BMW has taken the wraps off a sensational new concept at the exclusive Concorso d’Eleganza Villa d’Este show in Italy. Called the 3.0 CSL Hommage, it’s a spiritual successor and design tribute to the iconic 3.0 CSL from the seventies.
The CSL Hommage – CSL stands for coupé, sport, lightweight – makes use of the sophisticated modern day technology and materials BMW has begun to use in its production cars from the i Division. Crafted from lightweight carbon fibre, the 3.0 CSL Hommage is believed to be based on the M4 and uses a six-cylinder in-line engine with eBoost.
Despite the advancements in technology, the Hommage sticks to the recipe of the original CSL. The interior has been stripped back to the bare essentials, with the focus on reducing overall weight. The seventies model’s aluminium bonnet, boot and wings have made way for carbon fibre versions.
The design of the Hommage has been heavily influenced by aerodynamics, but retains enough classic styling cues from the legendary racer with which it shares a name. BMW’s trademark kidney grille dominates the front end, and adopts the more upright styling from BMWs of old. Slender laser and LED headlights merge with the pronounced grille, with the stylised X-graphic a nod to the headlamp stickers used on BMW’s long-distance race cars.
BMW claims the Hommage is one of the lowest cars it has ever produced, a result of the carbon fibre front splitter closing the gap between the road and the front end. To further reduce drag and increase aerodynamic efficiency, traditional wing mirrors have been replaced by cameras.

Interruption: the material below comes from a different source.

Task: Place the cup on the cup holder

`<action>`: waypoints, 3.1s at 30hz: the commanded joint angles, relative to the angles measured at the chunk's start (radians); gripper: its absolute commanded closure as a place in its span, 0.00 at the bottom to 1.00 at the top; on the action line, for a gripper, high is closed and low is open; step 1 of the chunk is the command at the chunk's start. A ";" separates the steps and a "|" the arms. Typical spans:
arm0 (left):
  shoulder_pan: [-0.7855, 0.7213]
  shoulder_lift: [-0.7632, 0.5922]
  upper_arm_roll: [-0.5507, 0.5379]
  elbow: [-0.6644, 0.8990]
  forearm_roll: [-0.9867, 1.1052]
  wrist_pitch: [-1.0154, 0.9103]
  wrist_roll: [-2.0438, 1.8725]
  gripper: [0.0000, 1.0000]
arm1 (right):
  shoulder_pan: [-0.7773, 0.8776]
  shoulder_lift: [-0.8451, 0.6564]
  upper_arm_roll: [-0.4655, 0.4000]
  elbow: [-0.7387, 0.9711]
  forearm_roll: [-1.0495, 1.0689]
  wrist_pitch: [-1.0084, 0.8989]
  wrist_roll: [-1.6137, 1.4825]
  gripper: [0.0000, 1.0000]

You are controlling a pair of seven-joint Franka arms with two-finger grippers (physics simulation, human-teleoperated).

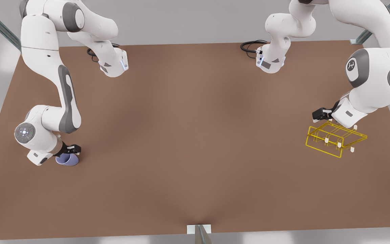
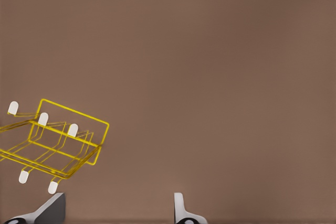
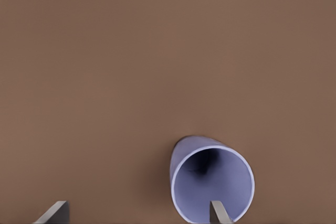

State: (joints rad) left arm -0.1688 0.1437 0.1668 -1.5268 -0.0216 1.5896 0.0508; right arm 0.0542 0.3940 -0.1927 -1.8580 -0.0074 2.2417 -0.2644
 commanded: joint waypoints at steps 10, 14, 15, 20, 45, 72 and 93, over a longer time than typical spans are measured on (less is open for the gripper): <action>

Viewed in profile, the fixed rear spoiler extends beyond the C-pillar, where there’s a BMW logo on each side, in keeping with the original 3.0 CSL. Black 21-inch alloy wheels fit snuggly into the flared arches, while the LED tail-lights continue seamlessly into the tall rear wing.
The interior is stripped of all luxuries, and puts its lightweight design on show. Where the cabin of the old 3.0 CSL was trimmed in wood, the Hommage uses only a decorative strip of wood on the instrument panel; the rest is constructed entirely out of carbon fibre. Bucket seats with matching Golf Yellow stitching, as well as the six-point harness and fire extinguisher, hint at the car’s racing pedigree.
BMW isn’t giving much away in terms of performance, but did confirm the Hommage is powered by a six-cylinder in-line engine which also features eBoost technology. The brand is staying tight lipped as to what the system actually is, but it’s no secret BMW has been experimenting with performance upgrades, as seen with the water injection system used on the M4 GTS Coupe to be used as a safety car in top-line MotoGP bike racing.
Rival Audi recently showcased electric turbochargers in the TT Clubsport Turbo Concept, so BMW’s system could revolve around the same idea.
Although the Hommage vehicles BMW has produced for the Concorso d’Eleganza over the years don’t normally make it to production, the company said: “Our Hommage cars not only demonstrate how proud we are of our heritage, but also how important the past can be in determining the future.”
This could point towards the re-emergence of the CSL name in BMW’s current product range, which could first find its way on to a more focused version of the M4 Coupe in the near future.